Problem statement>
Wherever a line in the data below holds "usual", copy that line.

Data to process>

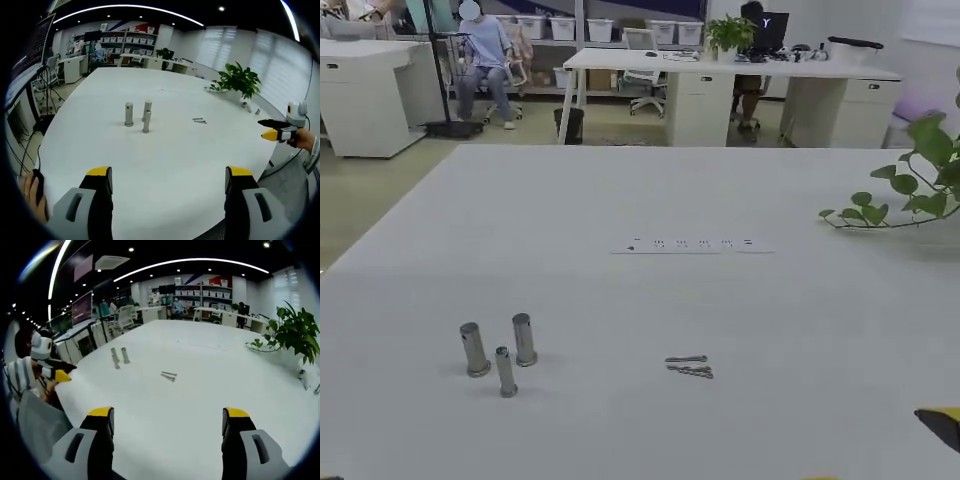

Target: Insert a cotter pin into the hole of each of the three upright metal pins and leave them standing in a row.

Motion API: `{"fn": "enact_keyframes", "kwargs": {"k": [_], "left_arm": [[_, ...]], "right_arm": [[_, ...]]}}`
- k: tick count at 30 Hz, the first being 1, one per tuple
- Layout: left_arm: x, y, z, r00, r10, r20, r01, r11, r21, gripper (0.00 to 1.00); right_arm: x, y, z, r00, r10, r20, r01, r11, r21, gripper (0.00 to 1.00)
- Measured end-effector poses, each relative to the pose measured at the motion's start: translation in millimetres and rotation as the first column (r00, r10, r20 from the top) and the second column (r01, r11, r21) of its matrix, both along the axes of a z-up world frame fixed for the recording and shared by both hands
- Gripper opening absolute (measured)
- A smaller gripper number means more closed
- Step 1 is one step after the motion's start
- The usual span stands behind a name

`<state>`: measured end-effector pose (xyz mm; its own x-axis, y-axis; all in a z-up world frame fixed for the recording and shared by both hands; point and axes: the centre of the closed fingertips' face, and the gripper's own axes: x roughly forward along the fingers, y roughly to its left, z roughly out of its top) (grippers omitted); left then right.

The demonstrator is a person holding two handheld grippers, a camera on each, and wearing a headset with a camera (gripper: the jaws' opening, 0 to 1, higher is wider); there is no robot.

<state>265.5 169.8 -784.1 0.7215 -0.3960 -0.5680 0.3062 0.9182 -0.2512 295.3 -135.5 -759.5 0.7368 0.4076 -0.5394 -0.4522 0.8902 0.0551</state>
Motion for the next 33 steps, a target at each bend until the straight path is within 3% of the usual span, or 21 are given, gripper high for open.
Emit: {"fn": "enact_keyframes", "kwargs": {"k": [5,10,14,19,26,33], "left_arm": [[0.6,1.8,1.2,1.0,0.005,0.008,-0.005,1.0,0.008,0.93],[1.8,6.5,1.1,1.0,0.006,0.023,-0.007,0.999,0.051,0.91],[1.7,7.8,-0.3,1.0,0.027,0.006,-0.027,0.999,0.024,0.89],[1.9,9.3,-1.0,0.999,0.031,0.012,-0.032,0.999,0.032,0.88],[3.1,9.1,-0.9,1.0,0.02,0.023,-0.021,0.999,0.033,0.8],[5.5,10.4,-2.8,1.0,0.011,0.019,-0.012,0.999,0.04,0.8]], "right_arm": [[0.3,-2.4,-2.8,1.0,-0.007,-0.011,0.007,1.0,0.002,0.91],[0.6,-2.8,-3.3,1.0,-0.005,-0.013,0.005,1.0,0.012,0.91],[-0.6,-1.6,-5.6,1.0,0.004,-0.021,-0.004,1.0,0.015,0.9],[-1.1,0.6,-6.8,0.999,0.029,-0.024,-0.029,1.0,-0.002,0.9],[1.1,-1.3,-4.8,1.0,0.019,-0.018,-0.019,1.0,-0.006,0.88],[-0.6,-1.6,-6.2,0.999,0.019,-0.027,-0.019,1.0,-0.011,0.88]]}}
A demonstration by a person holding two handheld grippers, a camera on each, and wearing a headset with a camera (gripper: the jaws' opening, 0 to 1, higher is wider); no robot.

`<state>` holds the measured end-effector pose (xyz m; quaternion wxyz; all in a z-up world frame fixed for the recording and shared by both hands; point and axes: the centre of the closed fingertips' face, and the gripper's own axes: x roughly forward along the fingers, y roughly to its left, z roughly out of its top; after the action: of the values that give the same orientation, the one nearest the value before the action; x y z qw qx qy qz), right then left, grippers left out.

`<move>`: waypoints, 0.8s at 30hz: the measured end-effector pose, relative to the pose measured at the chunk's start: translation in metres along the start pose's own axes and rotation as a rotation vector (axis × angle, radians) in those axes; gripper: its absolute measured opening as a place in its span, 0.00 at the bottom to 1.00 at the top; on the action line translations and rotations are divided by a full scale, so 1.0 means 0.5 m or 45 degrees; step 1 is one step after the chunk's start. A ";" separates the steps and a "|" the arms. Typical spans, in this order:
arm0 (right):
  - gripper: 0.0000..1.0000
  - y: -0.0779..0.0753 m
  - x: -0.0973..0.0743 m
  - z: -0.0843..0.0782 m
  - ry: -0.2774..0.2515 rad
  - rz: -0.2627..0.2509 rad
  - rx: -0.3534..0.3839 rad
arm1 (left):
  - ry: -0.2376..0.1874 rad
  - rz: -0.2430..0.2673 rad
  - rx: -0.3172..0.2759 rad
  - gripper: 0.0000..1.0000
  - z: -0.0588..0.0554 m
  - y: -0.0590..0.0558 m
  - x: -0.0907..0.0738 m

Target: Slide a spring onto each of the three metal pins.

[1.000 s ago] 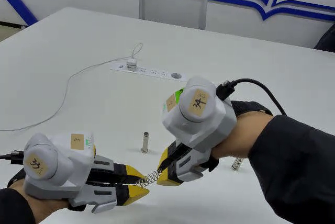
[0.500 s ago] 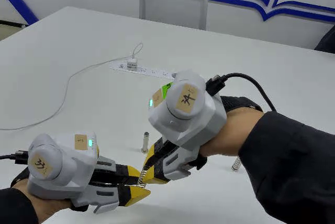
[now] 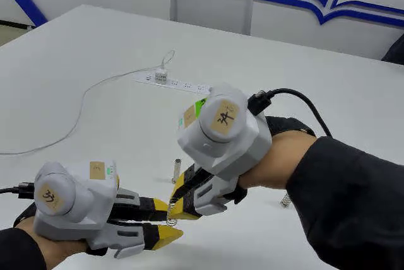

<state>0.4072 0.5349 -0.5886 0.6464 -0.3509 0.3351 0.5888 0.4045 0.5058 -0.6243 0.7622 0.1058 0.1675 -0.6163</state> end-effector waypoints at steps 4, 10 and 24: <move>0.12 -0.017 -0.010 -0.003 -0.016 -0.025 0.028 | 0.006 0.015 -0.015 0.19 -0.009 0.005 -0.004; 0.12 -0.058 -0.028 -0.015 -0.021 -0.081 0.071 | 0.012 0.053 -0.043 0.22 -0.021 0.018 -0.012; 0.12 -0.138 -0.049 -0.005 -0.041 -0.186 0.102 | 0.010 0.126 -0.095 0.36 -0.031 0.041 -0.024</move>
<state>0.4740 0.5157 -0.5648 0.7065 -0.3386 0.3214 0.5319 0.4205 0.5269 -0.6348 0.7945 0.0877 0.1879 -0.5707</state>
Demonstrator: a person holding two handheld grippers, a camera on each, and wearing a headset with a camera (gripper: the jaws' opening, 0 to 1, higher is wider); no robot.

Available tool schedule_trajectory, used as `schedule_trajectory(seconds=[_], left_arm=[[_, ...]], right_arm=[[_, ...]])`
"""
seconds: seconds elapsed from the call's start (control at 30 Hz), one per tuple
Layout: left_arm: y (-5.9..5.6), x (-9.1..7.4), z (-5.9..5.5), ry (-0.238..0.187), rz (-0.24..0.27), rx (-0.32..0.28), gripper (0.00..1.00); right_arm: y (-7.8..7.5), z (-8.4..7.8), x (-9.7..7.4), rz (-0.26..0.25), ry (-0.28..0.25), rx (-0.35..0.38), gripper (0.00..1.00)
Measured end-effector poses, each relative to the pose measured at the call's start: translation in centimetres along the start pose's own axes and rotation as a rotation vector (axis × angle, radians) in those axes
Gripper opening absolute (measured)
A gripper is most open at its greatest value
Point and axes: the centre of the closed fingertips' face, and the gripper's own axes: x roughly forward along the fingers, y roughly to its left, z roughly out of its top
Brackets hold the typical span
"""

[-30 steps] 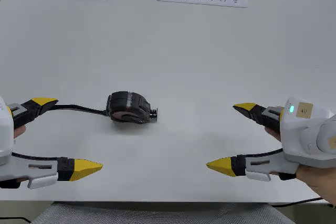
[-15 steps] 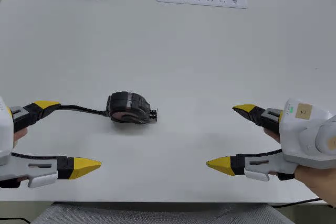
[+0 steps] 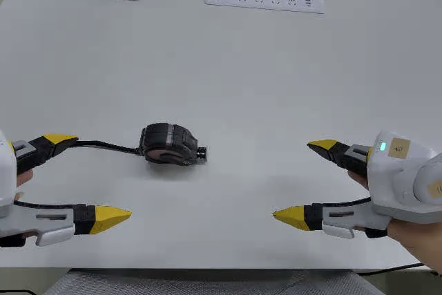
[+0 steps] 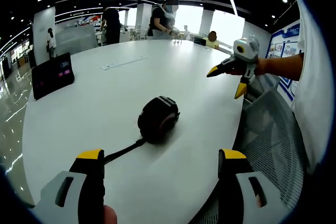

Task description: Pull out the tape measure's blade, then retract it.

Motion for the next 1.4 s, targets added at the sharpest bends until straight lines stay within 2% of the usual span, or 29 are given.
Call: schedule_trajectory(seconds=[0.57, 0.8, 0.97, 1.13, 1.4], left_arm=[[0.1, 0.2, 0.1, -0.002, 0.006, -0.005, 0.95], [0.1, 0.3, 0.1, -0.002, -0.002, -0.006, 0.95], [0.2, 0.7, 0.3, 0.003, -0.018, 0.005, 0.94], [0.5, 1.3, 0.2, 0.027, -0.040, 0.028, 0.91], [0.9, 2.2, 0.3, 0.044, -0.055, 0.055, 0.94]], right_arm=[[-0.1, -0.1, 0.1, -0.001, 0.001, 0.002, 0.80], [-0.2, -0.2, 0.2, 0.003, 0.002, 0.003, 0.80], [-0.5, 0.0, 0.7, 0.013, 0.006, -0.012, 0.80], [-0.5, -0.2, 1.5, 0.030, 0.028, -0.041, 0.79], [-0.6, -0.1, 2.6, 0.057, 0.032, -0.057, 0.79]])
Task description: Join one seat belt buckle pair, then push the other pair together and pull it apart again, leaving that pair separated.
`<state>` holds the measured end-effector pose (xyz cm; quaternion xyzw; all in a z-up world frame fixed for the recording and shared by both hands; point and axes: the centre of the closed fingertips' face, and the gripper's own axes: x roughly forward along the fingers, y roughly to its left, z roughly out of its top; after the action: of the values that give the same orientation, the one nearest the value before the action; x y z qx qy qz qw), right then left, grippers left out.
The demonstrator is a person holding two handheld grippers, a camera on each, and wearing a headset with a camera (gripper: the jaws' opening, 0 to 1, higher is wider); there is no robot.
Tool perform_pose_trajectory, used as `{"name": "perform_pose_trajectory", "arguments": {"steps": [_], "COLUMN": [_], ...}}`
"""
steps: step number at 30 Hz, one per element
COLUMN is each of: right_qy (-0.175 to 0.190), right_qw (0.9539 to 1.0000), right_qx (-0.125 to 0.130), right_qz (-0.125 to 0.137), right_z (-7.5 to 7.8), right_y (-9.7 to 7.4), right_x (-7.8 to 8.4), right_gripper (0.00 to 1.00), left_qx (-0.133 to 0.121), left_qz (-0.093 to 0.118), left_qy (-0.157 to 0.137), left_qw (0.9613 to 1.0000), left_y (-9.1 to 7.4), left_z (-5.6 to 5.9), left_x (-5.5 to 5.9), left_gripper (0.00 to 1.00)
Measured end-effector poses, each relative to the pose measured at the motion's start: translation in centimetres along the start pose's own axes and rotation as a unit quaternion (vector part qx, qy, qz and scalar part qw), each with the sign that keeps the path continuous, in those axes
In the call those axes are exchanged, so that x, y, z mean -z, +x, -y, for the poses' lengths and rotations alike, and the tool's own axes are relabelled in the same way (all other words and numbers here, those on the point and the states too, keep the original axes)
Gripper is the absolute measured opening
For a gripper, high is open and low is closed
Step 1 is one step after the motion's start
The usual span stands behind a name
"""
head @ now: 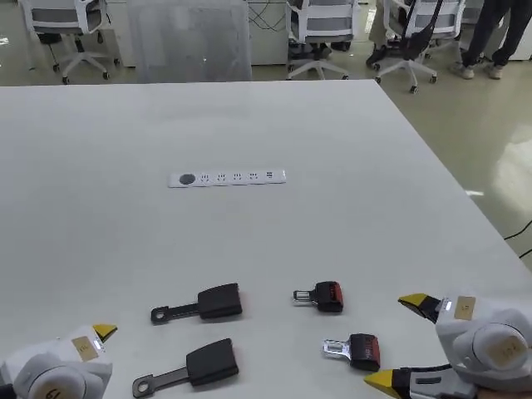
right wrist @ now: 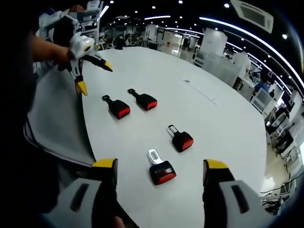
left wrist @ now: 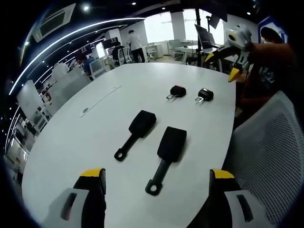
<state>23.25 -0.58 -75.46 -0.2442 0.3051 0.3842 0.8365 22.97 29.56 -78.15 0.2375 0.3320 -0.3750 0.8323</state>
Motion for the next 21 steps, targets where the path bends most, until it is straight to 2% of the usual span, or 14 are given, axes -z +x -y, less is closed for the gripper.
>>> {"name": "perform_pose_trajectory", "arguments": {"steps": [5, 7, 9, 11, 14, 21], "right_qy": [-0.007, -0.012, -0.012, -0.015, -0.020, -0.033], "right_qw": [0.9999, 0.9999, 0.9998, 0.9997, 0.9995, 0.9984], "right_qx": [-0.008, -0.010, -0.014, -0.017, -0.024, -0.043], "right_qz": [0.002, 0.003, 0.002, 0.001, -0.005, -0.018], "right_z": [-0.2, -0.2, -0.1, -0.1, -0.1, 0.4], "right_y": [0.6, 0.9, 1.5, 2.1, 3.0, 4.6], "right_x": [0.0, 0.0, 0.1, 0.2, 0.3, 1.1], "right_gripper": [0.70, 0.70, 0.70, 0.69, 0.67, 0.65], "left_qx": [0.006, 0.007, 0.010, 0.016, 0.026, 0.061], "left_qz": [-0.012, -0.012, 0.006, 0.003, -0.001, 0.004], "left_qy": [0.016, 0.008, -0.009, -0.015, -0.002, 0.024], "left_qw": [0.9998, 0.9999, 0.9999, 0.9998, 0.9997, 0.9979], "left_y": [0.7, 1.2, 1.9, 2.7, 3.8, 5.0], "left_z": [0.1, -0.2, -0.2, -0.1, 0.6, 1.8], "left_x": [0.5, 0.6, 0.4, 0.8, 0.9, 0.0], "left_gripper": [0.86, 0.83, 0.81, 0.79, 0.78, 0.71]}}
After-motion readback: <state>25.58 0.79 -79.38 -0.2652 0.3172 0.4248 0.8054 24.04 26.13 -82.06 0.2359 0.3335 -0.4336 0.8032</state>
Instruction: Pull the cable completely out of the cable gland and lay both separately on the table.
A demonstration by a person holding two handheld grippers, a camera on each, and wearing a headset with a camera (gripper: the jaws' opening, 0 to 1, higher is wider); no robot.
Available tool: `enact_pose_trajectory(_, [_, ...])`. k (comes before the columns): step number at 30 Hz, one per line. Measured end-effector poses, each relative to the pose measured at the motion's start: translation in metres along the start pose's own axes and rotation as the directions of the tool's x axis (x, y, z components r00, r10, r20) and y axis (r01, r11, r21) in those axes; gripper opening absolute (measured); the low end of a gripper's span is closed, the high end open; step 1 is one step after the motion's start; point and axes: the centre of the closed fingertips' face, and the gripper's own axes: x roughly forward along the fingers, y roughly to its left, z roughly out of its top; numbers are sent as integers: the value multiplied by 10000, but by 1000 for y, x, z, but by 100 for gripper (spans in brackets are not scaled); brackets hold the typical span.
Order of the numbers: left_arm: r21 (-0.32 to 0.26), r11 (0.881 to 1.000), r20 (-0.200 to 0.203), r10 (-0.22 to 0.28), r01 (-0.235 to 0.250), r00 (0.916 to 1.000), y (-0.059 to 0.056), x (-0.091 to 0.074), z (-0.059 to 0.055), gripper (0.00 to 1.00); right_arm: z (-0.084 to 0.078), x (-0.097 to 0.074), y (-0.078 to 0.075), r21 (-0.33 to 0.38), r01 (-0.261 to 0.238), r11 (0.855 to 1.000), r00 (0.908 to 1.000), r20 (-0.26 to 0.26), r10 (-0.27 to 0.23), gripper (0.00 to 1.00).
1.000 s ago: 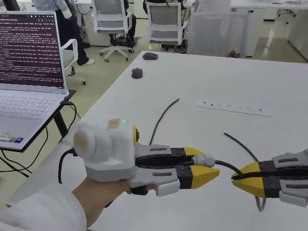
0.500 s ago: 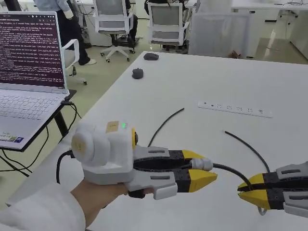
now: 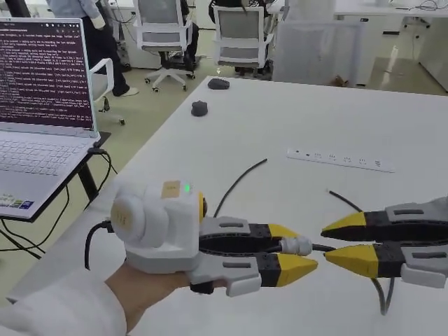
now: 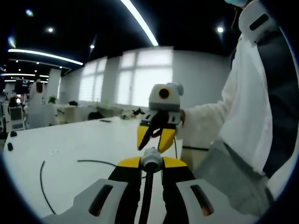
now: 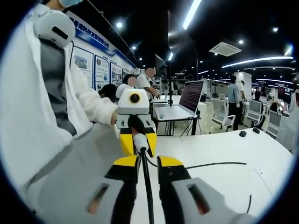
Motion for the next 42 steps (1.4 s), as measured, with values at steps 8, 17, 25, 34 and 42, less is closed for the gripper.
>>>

Finished task>
- The usual span stands behind a name
Motion for the next 33 steps, a target at each bend until the straight path is within 3% of the usual span, or 21 are given, gripper high for open.
Motion for the next 1.4 s, targets added at the sharpest bends until straight lines stay within 2% of the usual span, or 29 are given.
The usual span stands behind a name
Motion for the next 21 steps, targets where the path bends most, until it is straight to 2% of the usual span, or 14 are given, axes -z +x -y, less is closed for the gripper.

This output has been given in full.